### ACTION ITEM
Repeat every line that appears below, with nothing altered.

COLLECTED DATA Start Marker

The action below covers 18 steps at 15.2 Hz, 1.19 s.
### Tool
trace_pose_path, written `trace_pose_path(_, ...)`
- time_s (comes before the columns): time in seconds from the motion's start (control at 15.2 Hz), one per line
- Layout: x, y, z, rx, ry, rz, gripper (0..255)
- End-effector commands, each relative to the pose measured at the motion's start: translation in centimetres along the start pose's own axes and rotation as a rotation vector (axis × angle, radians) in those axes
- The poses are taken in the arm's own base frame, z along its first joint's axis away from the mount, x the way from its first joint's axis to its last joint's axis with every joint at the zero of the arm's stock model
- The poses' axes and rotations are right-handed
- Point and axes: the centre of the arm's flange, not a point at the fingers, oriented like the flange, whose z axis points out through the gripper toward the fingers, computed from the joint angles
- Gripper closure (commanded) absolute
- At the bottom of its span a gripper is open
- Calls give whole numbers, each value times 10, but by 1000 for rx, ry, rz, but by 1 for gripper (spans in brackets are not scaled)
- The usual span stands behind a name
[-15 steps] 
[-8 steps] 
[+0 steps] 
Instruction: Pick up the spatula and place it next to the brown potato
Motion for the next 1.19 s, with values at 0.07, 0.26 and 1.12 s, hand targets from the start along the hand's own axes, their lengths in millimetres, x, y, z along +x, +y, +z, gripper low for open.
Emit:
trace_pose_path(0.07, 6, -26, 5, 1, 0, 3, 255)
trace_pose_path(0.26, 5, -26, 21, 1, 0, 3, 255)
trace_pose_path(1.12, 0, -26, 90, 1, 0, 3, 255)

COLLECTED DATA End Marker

### ANSWER FOR THE TASK
The action below covers 18 steps at 15.2 Hz, 1.19 s.
### Tool
trace_pose_path, written `trace_pose_path(_, ...)`
- time_s (comes before the columns): time in seconds from the motion's start (control at 15.2 Hz), one per line
- Layout: x, y, z, rx, ry, rz, gripper (0..255)
- End-effector commands, each relative to the pose measured at the motion's start: translation in centimetres along the start pose's own axes and rotation as a rotation vector (axis × angle, radians) in those axes
- The poses are taken in the arm's own base frame, z along its first joint's axis away from the mount, x the way from its first joint's axis to its last joint's axis with every joint at the zero of the arm's stock model
- The poses' axes and rotations are right-handed
- Point and axes: the centre of the arm's flange, not a point at the fingers, oriented like the flange, whose z axis points out through the gripper toward the fingers, computed from the joint angles
- Gripper closure (commanded) absolute
- At the bottom of its span a gripper is open
- Calls give whole numbers, each value times 10, but by 1000 for rx, ry, rz, but by 1 for gripper (spans in brackets are not scaled)
- The usual span stands behind a name
[-15 steps] 
[-8 steps] 
[+0 steps] 
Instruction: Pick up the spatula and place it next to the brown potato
Motion for the next 1.19 s, with values at 0.07, 0.26 and 1.12 s, hand targets from the start along the hand's own axes, their lengths in millimetres, x, y, z along +x, +y, +z, gripper low for open.
Emit:
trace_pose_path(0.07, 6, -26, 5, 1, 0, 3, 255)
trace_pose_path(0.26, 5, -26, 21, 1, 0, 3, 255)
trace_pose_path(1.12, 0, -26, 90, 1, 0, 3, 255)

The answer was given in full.